Photo by Michael Stevens Copyright 1996
At that time the Trona RR had steam engines. The ones I remeber
were ran on oil rather than coal. In 1949
the Trona RR bought desel engines much like the ones in the
picure above except they were center cab models.
When I was 20 I went to work for the San Bernadino City Schools
in the maintenance department. One of the men that I worked with
there, Jess Kingsford lived in Trona when Joel was hit. He had moved
from Trona before I was born. His parents had been friends of my
parents, but what Jess remembered most about the family is when Joel
was hit by the train.
Joel in Borosalvay -Photo by H.J. Stevens
Joel worked many jobs while a youth in Trona. He worked at the
Argus Cheveron Station for many years and as a pin setter in the
bowling alley. He was also a varsity Football player and played a
tuba in the high school band. Joel joined the Navy when he graduated
from high school and after his discharge returned to work in Trona
for American Potash and Chemical Corp. and then Stauffer Cemical at
west end before finally moving from Trona.
We didn't have any way to cool the buildings, so in the summer
everyone put their beds outside to sleep.
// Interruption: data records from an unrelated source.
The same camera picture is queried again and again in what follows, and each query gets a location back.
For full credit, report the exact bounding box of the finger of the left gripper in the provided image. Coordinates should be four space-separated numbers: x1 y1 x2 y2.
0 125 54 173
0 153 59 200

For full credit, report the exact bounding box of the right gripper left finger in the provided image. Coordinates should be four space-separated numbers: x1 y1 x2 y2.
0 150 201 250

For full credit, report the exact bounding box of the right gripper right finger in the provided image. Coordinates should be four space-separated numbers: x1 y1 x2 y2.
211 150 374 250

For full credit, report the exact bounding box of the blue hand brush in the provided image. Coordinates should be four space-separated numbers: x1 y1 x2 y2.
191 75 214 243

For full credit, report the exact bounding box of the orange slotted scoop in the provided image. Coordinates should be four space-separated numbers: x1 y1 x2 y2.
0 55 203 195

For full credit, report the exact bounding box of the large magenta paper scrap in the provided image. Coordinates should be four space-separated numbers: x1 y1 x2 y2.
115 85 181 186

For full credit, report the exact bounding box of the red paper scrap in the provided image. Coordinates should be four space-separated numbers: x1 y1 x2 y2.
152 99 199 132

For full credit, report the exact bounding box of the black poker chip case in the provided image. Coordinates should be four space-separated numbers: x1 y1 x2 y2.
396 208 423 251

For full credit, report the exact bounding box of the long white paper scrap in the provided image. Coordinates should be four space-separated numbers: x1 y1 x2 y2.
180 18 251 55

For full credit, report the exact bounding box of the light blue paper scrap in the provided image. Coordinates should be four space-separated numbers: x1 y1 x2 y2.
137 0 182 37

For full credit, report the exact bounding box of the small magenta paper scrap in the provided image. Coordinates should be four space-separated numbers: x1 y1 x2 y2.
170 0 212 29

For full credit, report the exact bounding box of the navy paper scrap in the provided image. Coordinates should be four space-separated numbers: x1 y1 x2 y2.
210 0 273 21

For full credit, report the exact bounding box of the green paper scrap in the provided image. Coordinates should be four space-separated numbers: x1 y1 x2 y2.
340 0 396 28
I can remember one morning
when we awoke that there was a rattlesnake under Joel's crib. After
we had lived there a couple of years, the building was remodeled
into two apartments. And then in March 1941 the big strike came
along which most of us will not forget as it lasted 104 days. We
lived in Borosolvay close to the Billy Goat Hall which was where the
union met. The union had a soup kitchen for people while the strike
was going on.
Our parents never accepted any food from them. Mother had
always canned fruit and kept a supply of food on hand, so we never
went hungry. The company allowed people to continue to live in their
houses without paying rent until the strike was over. Mother said
that when the strike was announced everyone just dropped what they
were doing and left. There were some men working on a roof who left
open buckets of tar. Joel was two and a half years old and found the
tar and got it all over himself.
Although my father, along with every other employee of America
Potash, was a union member my mother never liked or trusted unions.
That was very common among people in and from the south.
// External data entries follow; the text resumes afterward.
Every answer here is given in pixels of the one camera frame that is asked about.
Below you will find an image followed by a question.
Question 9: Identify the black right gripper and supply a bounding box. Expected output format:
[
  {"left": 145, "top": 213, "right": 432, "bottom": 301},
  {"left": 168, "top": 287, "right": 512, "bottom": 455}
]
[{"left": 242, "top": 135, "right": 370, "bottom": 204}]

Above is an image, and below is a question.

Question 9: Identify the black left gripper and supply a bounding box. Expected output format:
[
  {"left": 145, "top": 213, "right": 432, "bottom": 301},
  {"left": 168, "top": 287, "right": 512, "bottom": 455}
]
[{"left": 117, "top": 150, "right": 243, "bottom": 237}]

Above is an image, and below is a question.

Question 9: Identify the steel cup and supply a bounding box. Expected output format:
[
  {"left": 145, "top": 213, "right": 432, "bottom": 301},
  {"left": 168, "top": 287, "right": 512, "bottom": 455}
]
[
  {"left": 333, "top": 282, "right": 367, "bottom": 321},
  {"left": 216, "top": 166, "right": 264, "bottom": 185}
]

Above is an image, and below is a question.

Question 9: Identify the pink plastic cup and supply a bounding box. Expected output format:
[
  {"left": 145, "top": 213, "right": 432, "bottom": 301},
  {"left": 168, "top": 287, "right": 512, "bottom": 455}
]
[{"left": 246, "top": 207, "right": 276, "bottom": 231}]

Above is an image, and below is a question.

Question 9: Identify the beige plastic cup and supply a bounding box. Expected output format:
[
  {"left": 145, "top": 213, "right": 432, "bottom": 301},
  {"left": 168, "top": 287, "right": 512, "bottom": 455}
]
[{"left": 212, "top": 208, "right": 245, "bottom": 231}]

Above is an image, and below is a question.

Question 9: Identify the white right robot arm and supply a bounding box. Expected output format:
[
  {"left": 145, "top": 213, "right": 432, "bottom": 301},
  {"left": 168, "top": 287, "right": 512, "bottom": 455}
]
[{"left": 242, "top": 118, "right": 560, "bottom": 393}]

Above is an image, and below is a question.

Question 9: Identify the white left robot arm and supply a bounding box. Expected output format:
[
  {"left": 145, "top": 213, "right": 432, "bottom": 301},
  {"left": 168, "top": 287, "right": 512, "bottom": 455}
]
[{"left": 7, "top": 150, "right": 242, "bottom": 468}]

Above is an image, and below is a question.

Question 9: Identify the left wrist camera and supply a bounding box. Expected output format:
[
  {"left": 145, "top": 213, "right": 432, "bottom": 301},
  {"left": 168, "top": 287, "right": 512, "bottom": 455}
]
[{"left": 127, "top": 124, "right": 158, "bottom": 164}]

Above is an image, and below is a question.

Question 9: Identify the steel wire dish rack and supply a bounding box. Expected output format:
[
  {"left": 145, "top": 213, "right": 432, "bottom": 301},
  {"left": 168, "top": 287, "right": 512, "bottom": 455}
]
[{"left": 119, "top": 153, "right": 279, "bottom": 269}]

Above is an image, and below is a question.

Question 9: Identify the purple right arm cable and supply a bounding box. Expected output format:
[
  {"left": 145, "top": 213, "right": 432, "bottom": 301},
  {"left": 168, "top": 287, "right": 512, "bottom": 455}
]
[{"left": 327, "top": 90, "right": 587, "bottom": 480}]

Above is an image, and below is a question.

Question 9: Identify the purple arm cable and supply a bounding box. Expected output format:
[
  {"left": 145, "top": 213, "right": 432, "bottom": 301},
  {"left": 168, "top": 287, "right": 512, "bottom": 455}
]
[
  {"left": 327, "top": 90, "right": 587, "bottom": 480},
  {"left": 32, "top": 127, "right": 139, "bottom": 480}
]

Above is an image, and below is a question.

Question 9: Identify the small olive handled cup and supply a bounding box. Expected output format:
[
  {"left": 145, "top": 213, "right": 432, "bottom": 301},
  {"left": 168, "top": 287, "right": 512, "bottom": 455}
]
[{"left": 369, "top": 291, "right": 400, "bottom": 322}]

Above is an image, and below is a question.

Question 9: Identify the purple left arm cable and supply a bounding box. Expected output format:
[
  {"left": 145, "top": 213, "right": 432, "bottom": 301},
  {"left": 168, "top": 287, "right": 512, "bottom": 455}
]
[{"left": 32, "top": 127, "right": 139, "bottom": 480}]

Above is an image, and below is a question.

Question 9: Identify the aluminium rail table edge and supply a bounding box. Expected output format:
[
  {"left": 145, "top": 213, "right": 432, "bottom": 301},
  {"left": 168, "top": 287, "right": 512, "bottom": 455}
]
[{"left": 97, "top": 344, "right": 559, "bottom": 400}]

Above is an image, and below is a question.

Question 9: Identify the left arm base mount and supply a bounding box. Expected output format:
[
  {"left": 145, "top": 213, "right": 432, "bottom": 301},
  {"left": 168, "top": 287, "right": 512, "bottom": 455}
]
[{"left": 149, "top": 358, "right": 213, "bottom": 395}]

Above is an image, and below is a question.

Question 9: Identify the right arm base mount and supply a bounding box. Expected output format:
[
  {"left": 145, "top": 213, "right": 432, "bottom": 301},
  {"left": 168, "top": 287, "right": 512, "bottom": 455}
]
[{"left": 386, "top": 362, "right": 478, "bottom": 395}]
Clover Street House - Photo by unknown
That was a tough one, but we pulled it through and by that time
the company had built more new houses in Trona, and we was able to
get one. We lived in a new duplex at 214 Clover Street.
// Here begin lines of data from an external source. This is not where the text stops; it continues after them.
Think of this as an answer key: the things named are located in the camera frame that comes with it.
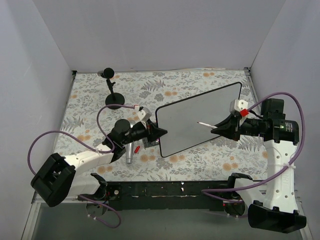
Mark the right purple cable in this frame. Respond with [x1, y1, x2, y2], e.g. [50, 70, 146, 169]
[201, 92, 305, 218]

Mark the floral table mat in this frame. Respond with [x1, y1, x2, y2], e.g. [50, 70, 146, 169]
[54, 70, 268, 182]

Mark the black microphone stand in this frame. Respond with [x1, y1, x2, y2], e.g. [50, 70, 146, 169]
[105, 78, 125, 110]

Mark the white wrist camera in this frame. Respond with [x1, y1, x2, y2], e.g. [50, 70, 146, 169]
[229, 99, 249, 126]
[137, 106, 152, 127]

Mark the silver microphone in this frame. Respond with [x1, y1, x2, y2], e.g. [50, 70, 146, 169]
[125, 119, 137, 165]

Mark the white whiteboard black frame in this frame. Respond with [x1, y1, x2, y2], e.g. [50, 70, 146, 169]
[155, 82, 242, 158]

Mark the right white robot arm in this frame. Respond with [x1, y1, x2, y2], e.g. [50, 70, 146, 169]
[211, 98, 307, 234]

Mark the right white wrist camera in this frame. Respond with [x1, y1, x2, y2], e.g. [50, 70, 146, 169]
[229, 99, 249, 126]

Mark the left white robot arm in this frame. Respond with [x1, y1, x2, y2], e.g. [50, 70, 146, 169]
[30, 119, 167, 207]

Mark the black perforated plate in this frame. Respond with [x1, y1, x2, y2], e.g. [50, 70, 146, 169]
[142, 138, 160, 149]

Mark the purple cable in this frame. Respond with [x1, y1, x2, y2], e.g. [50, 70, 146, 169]
[201, 92, 305, 218]
[27, 104, 141, 229]

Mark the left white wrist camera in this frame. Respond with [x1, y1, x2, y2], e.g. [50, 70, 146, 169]
[137, 106, 152, 127]

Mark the black base bar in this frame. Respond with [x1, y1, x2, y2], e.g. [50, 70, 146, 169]
[105, 180, 227, 211]

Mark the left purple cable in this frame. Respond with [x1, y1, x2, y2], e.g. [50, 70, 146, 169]
[27, 104, 141, 229]

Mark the red white marker pen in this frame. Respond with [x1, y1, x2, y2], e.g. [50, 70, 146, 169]
[197, 122, 217, 129]
Uncle John Black lived with us, and the first thing they did was
build in part of the screened-in back porch for a bedroom. The
duplexes had only one bedroom. We lived there for a year or
better, and then we was able to get a house at 105 Argus Ave., so
that is our home now, only they have changed the address. Now it is
83136 Argus. We rented it from the company till 1954 when the
company sold all their houses to their employees, and we bought it.
Which I can say our house here at 83136 Argus Ave. has been our
happy home for about 30 years, since 1942 to 1972.
Display at Old Guest House Museum
- Photo by David Stevens Copyright 1996
This house was called an E-type house. It was originally built
with one bedroom. It had a screened porch across the full width of
the back and another porch across the width of the front. When we
moved in, part of the back porch had been converted to a bedroom
which I shared with my brothers until I was a senior in high school
in 1952. At that time the company moved us into a two bedroom
apartment in Wildrose Apartments, while they remodeled our house and
added another bedroom on the front. They used half of the front
porch as part of the living room and half of the original living
room became the bedroom. That was my bedroom. The rent on the house
was something like $16 per month. The company had a maintenance crew
who painted the houses and kept them in good repair. The company
sold the house for $3800 in 1954. After my parents bought the house,
they remodeled the house again and added the rest of the front porch
to the living room. They also built a patio room on the back.